Your zionist propagandist talking points won't be taken seriously here by people who understand what the truth is.
I do believe that one day Palestine will be restored. I have to - my family lived under brutal Nazi occupation, and always believed that eventually the evil empire would fall - it had to, since it was based on an unsustainable premise: that a society can continue to wage war on innocent civiians indefinitely, without inevitably self-destructing.
'Israel' - a terrorist occupation from its very inception - is evil, just as the Nazis were evil. The fruit of the poisoned tree is poison - every root and branch, every leaf, every bud - evil incarnate. Cancer kills its host - and the self-proclaimed 'Jews' (they're just ordinary psychopaths who claim 'Jewish' identity) who brought this cancer to Palestine will kill themselves off, and in time be remembered only as a heinous atrocity - the worst of humanity's vilest psychopathic extremes. Those 'Jews' who allowed this to happen - in their name - will bear the shame, as will their descendents, for decades to follow - maybe even centuries. It will not likely ever be forgotten by the victims and their heirs - just as my family will never allow its children to forget what evil was done by Nazi Germany.
It doesn't matter now who claims that certain UN resolutions, or agreements between other nations, have 'validity' just because the evil is tolerated. Either justice will prevail, however long it takes, or this species is doomed to extinction. Rome once claimed that land as part of its empire - but how many Italians are trying to 'reclaim' their former empire? The Brits 'gave' Palestine to the terrorists to stave off having London bombed - but it really wasn't theirs to give either, since they were also an occupying empire, just as the US is today in Iraq and Afghanistan.
We tend to judge historical events by the length of a human lifetime - but history runs on a time-scale of its own. The Israeli terrorists will 'disappear' - maybe not in my lifetime, but eventually. Justice will prevail - or all humanity is doomed. If the psychopathic murderers prevail, everyone will die - no matter where in the world we may live. That's what terrorism is all about - threatening the world with extinction. And that's what those who occupy, tolerate, and even subsidize this travesty must eventually face - reality. Survival or extinction. That's what slavery was all about - what 'apartheid' is all about - and why the children of slave-holders aren't eager to share their family history with others - it is shameful, to say the least. It was an atrocity against other human beings - just as it is in Palestine today. Maybe that's why the Palestinians have held out for so long - they are in the right. They hold the moral high ground. They want and deserve justice - and their children, or grandchildren, will some day have justice.

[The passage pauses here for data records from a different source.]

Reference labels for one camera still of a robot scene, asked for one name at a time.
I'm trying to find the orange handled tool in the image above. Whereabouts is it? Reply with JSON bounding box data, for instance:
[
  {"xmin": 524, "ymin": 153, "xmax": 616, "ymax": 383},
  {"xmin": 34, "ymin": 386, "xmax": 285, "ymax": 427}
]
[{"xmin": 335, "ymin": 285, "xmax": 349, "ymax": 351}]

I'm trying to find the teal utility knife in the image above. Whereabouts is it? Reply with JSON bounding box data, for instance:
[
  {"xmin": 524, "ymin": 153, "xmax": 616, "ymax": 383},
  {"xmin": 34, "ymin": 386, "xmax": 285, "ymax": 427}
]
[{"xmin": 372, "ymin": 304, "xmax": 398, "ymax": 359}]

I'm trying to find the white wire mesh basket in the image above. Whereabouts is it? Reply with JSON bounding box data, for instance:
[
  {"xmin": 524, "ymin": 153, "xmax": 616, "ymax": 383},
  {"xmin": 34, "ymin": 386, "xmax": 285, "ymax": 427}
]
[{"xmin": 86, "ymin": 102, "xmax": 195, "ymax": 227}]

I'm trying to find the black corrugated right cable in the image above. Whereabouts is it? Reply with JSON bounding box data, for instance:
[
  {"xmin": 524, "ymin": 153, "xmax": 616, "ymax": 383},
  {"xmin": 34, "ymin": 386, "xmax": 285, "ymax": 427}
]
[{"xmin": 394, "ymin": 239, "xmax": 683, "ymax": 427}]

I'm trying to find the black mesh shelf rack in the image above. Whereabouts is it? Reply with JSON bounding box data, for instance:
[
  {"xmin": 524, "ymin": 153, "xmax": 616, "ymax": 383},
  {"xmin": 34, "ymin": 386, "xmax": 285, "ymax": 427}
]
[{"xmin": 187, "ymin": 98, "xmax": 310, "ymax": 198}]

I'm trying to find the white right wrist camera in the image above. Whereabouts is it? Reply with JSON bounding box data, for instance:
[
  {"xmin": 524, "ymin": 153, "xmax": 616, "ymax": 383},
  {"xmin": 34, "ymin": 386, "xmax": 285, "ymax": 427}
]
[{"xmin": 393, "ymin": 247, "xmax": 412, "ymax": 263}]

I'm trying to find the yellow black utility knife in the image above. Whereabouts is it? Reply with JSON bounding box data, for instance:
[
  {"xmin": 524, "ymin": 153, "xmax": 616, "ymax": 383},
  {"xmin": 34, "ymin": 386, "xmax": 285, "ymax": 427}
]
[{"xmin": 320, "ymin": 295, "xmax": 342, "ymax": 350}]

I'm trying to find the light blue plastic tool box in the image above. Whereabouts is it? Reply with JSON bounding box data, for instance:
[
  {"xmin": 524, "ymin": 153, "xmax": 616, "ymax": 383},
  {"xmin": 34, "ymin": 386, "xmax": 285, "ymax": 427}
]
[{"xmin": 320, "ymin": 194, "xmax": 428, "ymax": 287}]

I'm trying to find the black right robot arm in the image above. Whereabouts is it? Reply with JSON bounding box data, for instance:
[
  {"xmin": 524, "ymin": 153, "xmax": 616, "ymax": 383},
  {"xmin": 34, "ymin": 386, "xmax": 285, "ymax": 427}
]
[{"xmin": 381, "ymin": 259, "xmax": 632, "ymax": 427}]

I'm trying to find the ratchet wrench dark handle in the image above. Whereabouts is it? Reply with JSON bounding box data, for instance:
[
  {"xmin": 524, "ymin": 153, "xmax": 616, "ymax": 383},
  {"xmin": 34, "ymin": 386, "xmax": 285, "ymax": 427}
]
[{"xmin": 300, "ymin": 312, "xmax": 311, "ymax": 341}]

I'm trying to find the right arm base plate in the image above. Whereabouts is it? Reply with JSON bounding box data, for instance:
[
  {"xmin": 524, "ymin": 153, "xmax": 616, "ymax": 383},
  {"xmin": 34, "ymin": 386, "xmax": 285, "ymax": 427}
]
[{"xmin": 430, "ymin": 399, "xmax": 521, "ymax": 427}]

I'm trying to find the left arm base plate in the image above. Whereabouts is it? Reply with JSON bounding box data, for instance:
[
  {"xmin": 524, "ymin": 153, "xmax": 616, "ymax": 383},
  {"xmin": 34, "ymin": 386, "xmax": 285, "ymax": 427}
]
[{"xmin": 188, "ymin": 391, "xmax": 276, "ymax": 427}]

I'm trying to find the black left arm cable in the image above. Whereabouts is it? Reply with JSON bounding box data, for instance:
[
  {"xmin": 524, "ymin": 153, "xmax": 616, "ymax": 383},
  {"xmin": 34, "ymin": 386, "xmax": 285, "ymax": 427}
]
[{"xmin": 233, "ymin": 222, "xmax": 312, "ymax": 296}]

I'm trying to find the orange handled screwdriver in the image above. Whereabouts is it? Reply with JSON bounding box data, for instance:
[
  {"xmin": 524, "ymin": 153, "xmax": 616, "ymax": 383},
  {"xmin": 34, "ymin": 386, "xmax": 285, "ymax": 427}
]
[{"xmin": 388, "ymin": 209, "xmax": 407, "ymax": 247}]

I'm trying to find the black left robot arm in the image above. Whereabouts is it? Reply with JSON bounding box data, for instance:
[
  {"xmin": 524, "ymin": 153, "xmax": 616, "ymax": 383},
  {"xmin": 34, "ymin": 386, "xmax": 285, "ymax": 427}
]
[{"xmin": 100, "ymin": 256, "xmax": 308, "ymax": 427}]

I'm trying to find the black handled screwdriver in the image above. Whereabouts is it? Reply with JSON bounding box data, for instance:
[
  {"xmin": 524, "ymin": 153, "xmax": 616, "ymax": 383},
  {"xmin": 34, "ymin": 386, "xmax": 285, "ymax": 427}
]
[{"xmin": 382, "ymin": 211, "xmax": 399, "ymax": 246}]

Justice is an inherent human trait - every society makes rules to ensure 'justice' will be done - we all know 'right' from 'wrong' - especially when we are being wronged. This is just common sense. The bloody slaughter goes on - as it always has - and will continue until justice prevails all over the world - or we are extinct. It doesn't matter what Chomsky thinks or says - he has his own agenda, and his own opinion, to which he is entitled. But truth and justice also have an agenda - freedom. Humans treasure - cherish - freedom. All will have it - or none will have it.
Beautruthful...
Check out Wikipedia for some of Chomsky's views on Palestine - telling the Palestinians they shouldn't ask for right of refusal because Israel is not going to grant it. What a bogus argument!!!!
I LOVE Chomsky, but he still has too much Zionism in him. So be like a bee, take the honey from his remarks, but leave the rest behind...

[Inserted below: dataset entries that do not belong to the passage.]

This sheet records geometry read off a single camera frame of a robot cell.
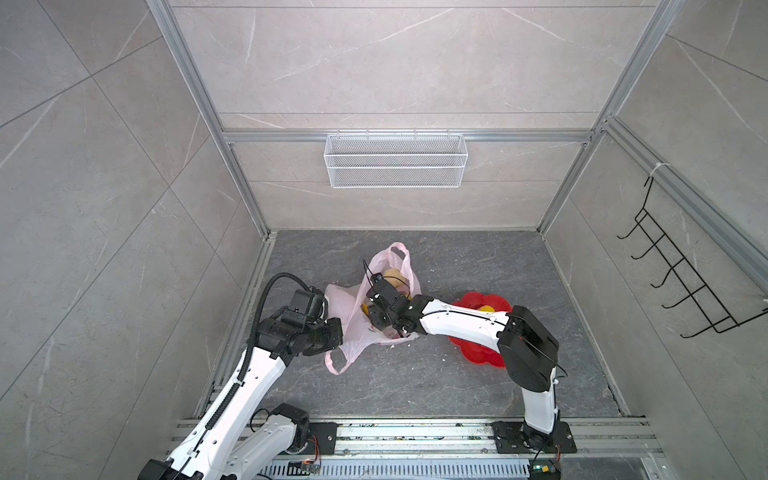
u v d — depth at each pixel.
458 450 0.73
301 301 0.57
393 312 0.67
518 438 0.73
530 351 0.52
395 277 0.78
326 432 0.74
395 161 1.00
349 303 0.82
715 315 0.60

and remember, he's a bit of a Zionists.
And Zionism is a moral monstrosity.
It seems like the only viable Palestinian state would be a united one within a common border.
So, they need to have a land swap deal where they can have a country shaped like the crescent moon from Gaza to Jordan.
This report looks bleak for a peace and Israel will use control of water and continue the theft to further enslave the People of Palestine.
Israel is an immoral and illegal invasion, and the Palestinians have every right to resist the genocidal oppression.
If we believe Chomsky, it is the US that is the ultimate cause of the problem in the middle east, as he writes ...
"The single exception suggests that if an American president were willing to tolerate a meaningful diplomatic settlement, it might very well be reached."
Go back and read what precedes this. It not so often that Chomsky writes such nonsense. But, it reveals his agenda, to shift blame from Israel, onto the US.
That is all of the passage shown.